▶ [Task description]
Repeat word for word every line of the data below, from the first through the line containing "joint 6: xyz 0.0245", and stop there.

****************

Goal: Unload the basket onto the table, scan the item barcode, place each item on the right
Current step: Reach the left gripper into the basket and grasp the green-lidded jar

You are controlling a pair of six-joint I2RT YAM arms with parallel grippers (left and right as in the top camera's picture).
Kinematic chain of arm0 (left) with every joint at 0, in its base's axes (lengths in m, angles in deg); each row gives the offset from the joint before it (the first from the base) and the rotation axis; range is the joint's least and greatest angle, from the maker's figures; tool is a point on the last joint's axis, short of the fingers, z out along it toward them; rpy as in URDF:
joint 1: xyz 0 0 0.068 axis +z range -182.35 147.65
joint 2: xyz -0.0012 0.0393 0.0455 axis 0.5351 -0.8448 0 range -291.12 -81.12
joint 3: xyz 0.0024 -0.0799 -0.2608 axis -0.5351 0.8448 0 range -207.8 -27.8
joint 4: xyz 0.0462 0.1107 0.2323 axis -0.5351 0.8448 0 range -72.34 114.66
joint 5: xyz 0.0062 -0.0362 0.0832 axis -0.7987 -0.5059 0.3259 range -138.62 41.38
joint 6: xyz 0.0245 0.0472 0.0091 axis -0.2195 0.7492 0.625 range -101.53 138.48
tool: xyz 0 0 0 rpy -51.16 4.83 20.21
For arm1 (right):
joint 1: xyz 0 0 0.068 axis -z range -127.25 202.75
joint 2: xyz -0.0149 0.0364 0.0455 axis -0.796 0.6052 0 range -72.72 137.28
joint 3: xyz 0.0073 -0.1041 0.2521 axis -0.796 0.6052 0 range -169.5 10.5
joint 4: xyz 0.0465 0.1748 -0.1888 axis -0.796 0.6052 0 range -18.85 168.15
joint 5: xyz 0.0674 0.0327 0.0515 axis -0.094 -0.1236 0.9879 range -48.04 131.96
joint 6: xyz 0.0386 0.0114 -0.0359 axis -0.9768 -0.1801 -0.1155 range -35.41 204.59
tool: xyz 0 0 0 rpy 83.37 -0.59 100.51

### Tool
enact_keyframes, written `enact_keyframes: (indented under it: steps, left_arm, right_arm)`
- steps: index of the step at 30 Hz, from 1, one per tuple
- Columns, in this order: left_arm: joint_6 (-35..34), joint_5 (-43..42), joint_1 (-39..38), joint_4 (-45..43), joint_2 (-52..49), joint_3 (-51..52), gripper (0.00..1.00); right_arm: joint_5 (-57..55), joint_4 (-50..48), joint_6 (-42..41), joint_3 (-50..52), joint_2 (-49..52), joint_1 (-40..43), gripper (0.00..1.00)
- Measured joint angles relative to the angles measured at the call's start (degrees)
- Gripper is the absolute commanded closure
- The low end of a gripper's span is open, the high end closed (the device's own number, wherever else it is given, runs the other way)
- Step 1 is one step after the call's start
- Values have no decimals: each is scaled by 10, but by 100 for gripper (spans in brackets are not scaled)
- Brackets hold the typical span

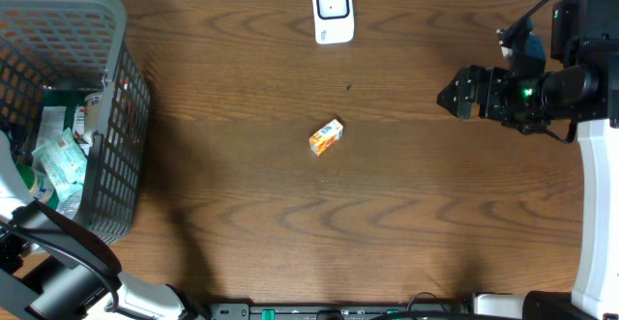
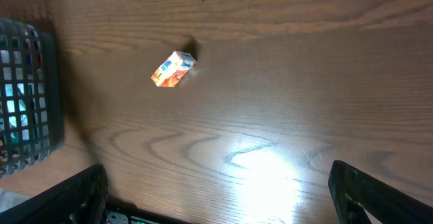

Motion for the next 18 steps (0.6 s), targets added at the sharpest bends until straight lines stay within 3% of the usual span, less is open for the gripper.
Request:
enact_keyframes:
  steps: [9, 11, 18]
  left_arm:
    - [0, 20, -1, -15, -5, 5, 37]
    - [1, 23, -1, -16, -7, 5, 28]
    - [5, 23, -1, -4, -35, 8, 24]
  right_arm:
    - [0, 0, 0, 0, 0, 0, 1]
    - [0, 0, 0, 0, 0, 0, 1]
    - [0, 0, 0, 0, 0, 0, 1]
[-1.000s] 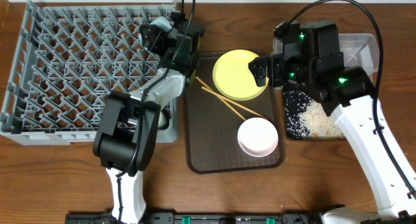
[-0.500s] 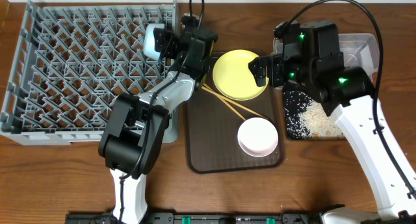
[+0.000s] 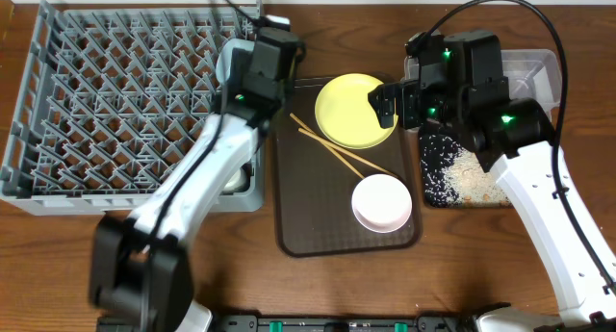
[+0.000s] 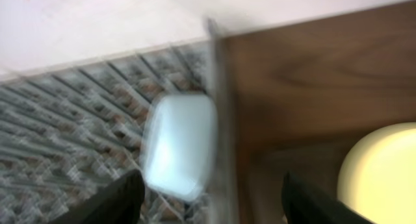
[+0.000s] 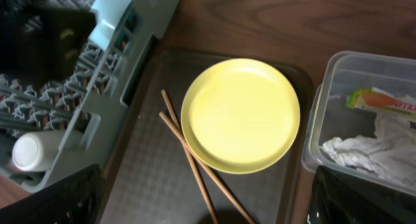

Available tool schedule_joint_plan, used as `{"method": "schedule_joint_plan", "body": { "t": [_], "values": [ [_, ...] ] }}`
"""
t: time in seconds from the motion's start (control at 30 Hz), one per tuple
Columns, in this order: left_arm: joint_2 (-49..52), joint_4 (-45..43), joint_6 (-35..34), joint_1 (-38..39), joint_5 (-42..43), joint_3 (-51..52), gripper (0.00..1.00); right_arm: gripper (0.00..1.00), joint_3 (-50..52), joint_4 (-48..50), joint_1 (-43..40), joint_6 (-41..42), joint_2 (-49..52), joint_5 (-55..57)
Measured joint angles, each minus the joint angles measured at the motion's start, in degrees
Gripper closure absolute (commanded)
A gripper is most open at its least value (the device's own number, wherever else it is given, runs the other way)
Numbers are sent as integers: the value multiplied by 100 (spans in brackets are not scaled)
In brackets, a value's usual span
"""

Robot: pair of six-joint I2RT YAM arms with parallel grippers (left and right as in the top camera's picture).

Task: Sort waste into correct bins and load items into the dishwasher
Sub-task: 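Move the left gripper to the pink bowl and grasp its rim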

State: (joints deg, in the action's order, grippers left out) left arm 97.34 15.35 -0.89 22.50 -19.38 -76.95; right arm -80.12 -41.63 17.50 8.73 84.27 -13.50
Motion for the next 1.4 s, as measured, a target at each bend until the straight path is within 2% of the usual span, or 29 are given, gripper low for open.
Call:
{"method": "schedule_joint_plan", "body": {
  "t": [0.07, 0.23, 0.4, 0.6, 0.77, 0.8, 0.93, 1.13, 1.3, 1.4],
  "values": [
    [-310, 540, -378, 0, 702, -11, 47, 1, 0, -7, 0, 0, 0, 2],
    [-518, 1867, -1447, 61, 2428, -13, 50, 1, 0, -4, 0, 0, 0, 2],
    [-476, 2518, -2343, 522, 3134, 72, 49, 1, 0, -4, 0, 2, 0, 2],
    [-474, 2468, -3252, 1338, 3239, 356, 48, 1, 0, -4, 0, 2, 0, 2],
    [-387, 1932, -4000, 1547, 3235, 881, 48, 1, 0, -4, 0, 0, 0, 2],
    [-350, 1799, -4113, 1565, 3235, 975, 44, 1, 0, -2, 0, 2, 0, 4],
    [-188, 1460, -4437, 1722, 3235, 1163, 38, 1, 0, -4, 0, 2, 0, 4],
    [404, 1163, -4754, 1845, 3585, 1163, 38, 1, 0, -4, 0, 2, 0, 2],
    [785, 1029, -4771, 1764, 3965, 1163, 39, 1, 0, -4, 0, 2, 0, 2],
    [791, 1019, -4826, 1735, 4063, 1163, 51, 1, 0, -4, 0, 2, 0, 2]
  ]
}}
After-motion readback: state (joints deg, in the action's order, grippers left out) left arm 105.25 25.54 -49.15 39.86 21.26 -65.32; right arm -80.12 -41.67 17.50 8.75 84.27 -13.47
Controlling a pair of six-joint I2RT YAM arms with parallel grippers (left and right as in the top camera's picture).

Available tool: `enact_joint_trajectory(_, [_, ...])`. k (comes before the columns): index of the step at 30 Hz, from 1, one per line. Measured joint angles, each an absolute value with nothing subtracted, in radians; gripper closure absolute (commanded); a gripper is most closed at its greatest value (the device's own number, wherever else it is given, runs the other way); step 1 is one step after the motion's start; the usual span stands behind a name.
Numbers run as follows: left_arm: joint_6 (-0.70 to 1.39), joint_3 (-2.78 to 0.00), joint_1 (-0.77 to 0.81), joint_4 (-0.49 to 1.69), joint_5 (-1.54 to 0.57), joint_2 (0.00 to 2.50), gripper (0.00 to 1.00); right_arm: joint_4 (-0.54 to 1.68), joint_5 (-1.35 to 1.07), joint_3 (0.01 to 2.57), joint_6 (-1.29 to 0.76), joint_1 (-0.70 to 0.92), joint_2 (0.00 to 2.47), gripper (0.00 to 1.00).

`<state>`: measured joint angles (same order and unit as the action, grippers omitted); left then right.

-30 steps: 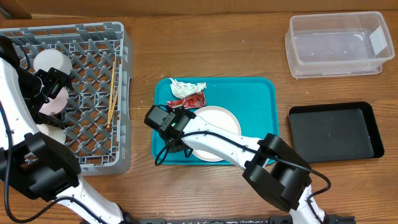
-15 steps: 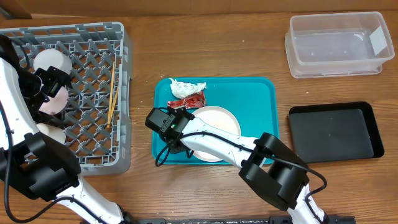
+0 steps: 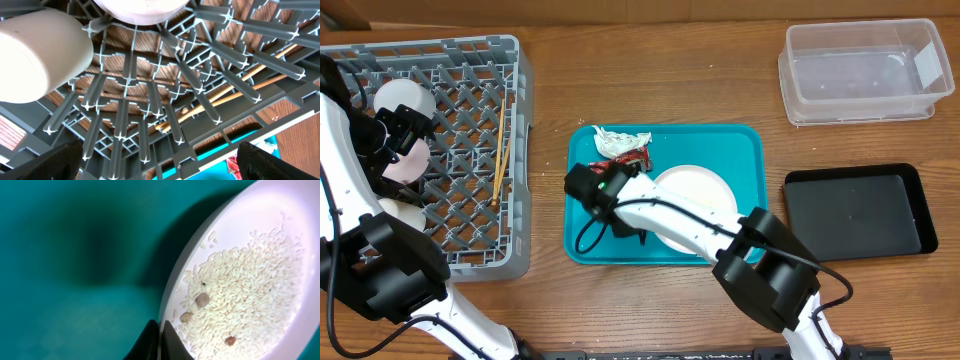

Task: Sort waste into correct bins and load items into the dishwasher
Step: 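Lift the rice plate with the right gripper toward the black tray, then tilt the plate over the black tray to dump the rice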

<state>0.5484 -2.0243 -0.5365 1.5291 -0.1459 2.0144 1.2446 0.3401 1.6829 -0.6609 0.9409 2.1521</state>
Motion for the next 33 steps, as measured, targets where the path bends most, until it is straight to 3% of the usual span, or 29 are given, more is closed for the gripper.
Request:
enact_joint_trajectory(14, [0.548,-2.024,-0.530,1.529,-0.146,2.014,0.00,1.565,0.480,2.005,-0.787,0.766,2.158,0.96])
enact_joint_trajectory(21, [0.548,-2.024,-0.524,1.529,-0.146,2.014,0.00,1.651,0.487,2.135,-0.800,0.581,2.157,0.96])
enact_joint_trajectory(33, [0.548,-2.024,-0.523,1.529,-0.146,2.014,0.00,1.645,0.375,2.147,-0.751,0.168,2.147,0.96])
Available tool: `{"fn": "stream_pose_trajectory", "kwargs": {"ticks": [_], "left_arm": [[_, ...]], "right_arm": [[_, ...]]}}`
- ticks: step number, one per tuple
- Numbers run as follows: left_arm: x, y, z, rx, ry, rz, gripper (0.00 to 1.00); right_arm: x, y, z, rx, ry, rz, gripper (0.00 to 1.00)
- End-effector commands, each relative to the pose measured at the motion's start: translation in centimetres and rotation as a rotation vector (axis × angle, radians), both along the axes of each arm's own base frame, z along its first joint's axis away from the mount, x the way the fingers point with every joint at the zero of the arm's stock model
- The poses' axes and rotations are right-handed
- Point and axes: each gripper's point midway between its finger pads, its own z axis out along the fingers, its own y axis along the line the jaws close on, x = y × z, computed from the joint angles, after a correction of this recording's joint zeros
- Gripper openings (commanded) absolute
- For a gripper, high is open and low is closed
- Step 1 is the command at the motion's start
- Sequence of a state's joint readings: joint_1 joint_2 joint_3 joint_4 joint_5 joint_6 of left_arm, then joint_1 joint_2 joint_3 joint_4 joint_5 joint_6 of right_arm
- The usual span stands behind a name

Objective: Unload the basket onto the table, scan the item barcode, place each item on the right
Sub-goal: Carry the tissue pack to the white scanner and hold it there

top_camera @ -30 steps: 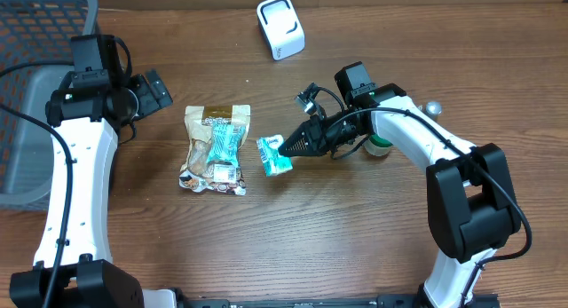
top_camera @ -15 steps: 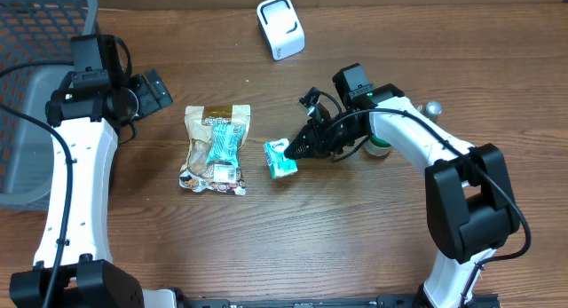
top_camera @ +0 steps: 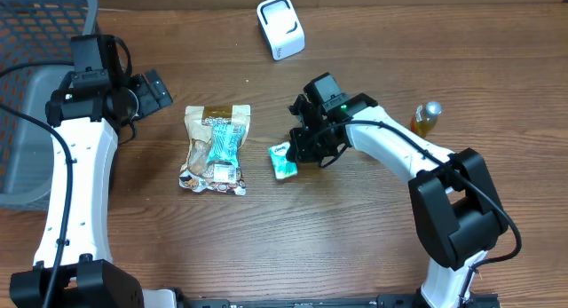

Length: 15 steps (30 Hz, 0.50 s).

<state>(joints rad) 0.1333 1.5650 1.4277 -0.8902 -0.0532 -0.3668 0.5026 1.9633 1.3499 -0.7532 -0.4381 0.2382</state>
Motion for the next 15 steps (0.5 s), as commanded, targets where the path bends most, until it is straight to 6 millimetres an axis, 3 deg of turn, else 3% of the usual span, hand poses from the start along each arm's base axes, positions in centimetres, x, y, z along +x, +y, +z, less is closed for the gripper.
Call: {"fn": "stream_pose_trajectory", "kwargs": {"ticks": [1, 7, 15], "left_arm": [[0.2, 0.5, 0.2, 0.008, -0.006, 0.008, 0.99], [0.2, 0.5, 0.2, 0.008, -0.006, 0.008, 1.0], [0.2, 0.5, 0.2, 0.008, -0.006, 0.008, 0.99]], "right_arm": [[1.8, -0.8, 1.3, -0.065, -0.063, -0.086, 0.04], [3.7, -1.0, 5.0, -0.104, -0.101, -0.132, 0.04], [5.8, -1.9, 12.5, -0.17, -0.201, -0.179, 0.04]]}}
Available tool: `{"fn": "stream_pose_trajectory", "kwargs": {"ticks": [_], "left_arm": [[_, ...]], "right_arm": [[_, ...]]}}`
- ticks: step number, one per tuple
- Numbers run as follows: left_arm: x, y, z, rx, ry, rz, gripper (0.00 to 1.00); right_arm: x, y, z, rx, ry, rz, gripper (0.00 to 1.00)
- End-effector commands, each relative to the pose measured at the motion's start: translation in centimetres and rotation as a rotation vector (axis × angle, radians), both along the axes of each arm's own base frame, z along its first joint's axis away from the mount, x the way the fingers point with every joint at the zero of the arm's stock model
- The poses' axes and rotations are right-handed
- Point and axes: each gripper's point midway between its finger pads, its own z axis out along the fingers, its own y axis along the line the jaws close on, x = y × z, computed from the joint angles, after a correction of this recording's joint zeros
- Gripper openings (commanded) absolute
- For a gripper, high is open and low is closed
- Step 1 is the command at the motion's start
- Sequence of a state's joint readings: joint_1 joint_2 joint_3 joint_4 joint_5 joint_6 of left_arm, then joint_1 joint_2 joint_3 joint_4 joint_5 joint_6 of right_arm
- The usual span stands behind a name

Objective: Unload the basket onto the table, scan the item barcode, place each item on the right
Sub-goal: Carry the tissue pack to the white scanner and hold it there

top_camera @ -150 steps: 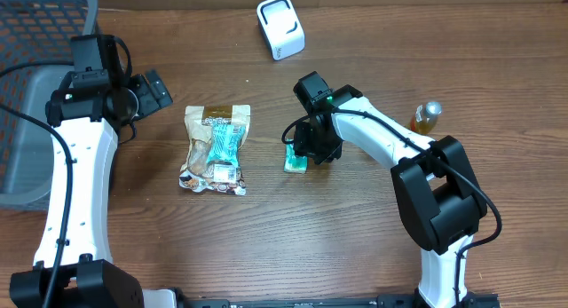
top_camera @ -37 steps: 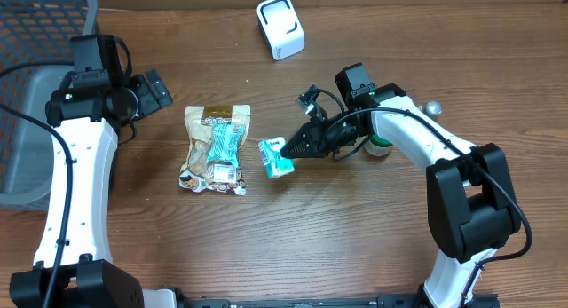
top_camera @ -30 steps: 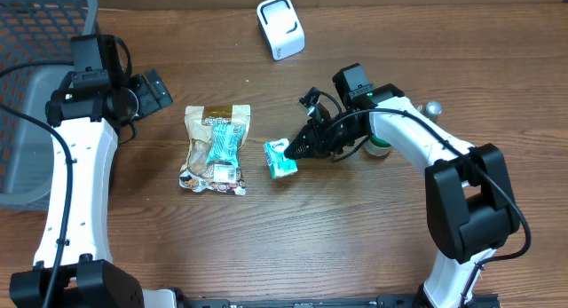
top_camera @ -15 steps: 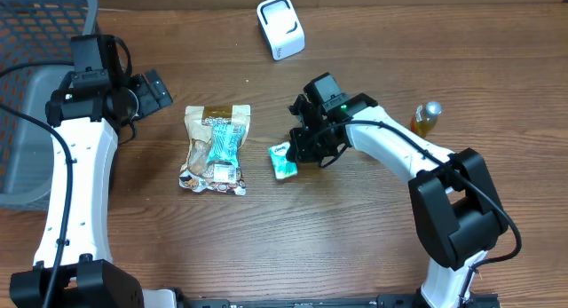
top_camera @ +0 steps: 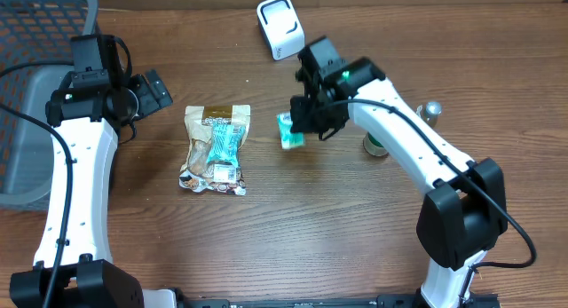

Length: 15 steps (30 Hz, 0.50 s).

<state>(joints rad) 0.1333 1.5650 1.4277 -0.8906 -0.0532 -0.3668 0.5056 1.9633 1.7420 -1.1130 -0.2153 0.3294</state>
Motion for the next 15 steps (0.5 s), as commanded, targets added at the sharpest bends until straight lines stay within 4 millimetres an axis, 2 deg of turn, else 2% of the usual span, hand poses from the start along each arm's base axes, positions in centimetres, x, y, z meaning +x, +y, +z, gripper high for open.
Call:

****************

▶ [Result]
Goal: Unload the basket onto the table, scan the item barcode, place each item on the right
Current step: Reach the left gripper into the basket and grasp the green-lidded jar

You are controlling a pair of six-joint I2RT YAM arms with parallel grippers (left and right as in the top camera's picture).
Kinematic chain of arm0 (left) with every joint at 0, in its base's axes (lengths in m, angles in deg); each row gives the offset from the joint before it (the first from the base) and the rotation axis; range is the joint's least and greatest angle, from the maker's figures; tool is a point on the last joint's axis, short of the fingers, z out along it toward them; rpy as in URDF:
joint 1: xyz 0 0 0.068 axis +z range -182.35 147.65
joint 2: xyz -0.0012 0.0393 0.0455 axis 0.5351 -0.8448 0 range -291.12 -81.12
joint 3: xyz 0.0024 -0.0799 -0.2608 axis -0.5351 0.8448 0 range -207.8 -27.8
joint 4: xyz 0.0462 0.1107 0.2323 axis -0.5351 0.8448 0 range -72.34 114.66
joint 5: xyz 0.0062 -0.0362 0.0832 axis -0.7987 -0.5059 0.3259 range -138.62 41.38
joint 6: xyz 0.0245 0.0472 0.0091 axis -0.2195 0.7492 0.625 range -101.53 138.48

This brings the exercise to completion.